= Johann Hermann Janssens =

Johann Hermann Janssens (b. at Maaseik, present-day Netherlands, 7 December 1783; d. at Engis, 23 May 1853) was a Belgian Roman Catholic theologian.

==Life==

After completing his theological studies in Rome he was appointed professor in the College of Fribourg, Switzerland, in 1809. From 1816 he was professor of Scripture and dogmatic theology in the ecclesiastical seminary of Liège.

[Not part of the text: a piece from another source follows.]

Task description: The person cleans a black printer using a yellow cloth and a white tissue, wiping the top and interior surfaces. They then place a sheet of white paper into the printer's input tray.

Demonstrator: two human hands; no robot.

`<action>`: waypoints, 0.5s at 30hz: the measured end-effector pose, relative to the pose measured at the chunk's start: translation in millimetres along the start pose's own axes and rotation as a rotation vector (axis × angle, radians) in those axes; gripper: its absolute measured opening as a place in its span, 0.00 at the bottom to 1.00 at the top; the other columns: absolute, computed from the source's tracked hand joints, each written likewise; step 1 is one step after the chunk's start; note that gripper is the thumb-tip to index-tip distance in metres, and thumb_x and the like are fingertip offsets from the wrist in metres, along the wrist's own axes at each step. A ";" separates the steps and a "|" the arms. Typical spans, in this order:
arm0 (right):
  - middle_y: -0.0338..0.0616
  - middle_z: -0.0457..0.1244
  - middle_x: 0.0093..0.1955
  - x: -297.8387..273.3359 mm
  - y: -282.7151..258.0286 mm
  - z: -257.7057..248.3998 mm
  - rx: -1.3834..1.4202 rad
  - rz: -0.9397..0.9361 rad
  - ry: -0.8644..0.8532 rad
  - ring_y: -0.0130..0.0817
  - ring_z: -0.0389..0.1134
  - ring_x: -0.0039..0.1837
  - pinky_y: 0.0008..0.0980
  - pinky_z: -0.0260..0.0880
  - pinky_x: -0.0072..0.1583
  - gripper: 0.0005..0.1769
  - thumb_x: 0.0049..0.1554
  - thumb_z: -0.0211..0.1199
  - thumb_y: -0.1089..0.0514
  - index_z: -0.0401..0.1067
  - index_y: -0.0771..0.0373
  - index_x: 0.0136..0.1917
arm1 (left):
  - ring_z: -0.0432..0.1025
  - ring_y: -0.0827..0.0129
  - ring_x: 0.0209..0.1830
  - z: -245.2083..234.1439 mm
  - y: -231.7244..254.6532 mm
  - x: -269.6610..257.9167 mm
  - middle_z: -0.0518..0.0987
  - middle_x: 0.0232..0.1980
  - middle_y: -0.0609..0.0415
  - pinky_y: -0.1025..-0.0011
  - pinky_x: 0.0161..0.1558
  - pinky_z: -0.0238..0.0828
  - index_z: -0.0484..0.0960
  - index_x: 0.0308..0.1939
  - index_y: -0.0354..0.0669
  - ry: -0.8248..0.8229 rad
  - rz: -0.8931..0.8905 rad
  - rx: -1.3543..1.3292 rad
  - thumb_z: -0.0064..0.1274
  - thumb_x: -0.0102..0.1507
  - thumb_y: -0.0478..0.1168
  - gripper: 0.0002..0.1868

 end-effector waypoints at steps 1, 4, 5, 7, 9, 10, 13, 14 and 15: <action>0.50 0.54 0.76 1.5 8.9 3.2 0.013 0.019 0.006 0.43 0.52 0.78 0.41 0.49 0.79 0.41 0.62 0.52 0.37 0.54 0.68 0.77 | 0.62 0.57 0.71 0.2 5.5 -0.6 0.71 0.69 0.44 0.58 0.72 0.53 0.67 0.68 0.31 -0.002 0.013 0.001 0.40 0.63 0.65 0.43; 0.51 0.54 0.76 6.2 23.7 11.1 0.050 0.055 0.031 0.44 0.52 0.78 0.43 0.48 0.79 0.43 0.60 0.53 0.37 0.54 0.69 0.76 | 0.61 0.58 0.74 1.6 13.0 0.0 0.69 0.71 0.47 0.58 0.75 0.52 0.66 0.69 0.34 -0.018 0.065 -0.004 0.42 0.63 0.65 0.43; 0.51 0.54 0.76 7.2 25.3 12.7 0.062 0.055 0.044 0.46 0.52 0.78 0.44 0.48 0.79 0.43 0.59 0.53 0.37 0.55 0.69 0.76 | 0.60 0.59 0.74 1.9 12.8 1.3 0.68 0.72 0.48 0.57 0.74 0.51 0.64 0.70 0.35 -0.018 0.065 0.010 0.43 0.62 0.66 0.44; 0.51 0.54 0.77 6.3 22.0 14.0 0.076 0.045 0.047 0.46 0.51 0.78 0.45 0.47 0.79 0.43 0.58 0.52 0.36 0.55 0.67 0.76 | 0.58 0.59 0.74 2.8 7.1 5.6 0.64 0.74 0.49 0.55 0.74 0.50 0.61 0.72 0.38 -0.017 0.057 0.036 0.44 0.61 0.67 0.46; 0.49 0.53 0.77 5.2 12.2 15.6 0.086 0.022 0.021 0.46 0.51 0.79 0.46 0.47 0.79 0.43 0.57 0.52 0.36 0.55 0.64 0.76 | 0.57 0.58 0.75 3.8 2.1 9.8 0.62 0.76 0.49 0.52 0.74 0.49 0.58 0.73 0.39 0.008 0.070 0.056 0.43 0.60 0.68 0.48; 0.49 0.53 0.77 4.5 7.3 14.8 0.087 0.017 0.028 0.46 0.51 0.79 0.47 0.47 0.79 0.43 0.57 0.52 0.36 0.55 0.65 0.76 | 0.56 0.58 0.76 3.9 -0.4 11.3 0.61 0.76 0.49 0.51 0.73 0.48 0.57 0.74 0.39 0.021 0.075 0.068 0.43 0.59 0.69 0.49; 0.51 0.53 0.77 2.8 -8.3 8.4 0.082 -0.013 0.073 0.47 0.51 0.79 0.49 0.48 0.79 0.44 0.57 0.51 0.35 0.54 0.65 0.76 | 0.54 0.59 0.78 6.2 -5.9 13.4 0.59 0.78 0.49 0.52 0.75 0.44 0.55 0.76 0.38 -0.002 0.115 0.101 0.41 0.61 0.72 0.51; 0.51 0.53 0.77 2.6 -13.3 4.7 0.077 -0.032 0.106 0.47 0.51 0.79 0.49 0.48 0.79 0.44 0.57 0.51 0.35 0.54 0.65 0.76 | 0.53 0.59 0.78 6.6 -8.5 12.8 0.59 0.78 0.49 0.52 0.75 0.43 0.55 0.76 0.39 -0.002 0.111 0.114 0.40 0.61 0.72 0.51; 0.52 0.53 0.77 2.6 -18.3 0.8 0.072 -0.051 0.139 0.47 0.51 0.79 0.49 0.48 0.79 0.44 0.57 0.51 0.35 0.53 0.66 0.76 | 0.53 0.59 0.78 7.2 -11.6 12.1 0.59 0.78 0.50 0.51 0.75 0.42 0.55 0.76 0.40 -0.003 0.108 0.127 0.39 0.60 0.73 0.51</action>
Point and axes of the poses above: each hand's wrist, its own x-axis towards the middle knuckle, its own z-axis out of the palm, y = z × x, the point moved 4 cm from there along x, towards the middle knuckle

His teaching in this institution was taxed with heterodoxy, and in 1823 he was removed and made pastor of Engis. Shortly afterward, and against the will of his ecclesiastical superiors, he accepted the chair of anthropology and metaphysics in the philosophical college of the Catholic University of Leuven. He retained this position until the Revolution of 1830, when the college was suppressed.

==Works==

His international reputation rested mainly on his first publication, "Hermeneutica Sacra seu Introductio in omnes et singulos libros sacros Veteris et Novi Foederis." Published in 1818, it was written during his time at Fribourg. A French translation of this work, the original of which had reached its nineteenth edition in 1897, was published by Pacaud as early as 1828. A fifth edition of this translation, edited by Glaire and Sionnet, was published in Paris in 1855.

In retirement at Engis, he composed a history of the Netherlands (3 vols., Liège, 1840), written from a Protestant standpoint.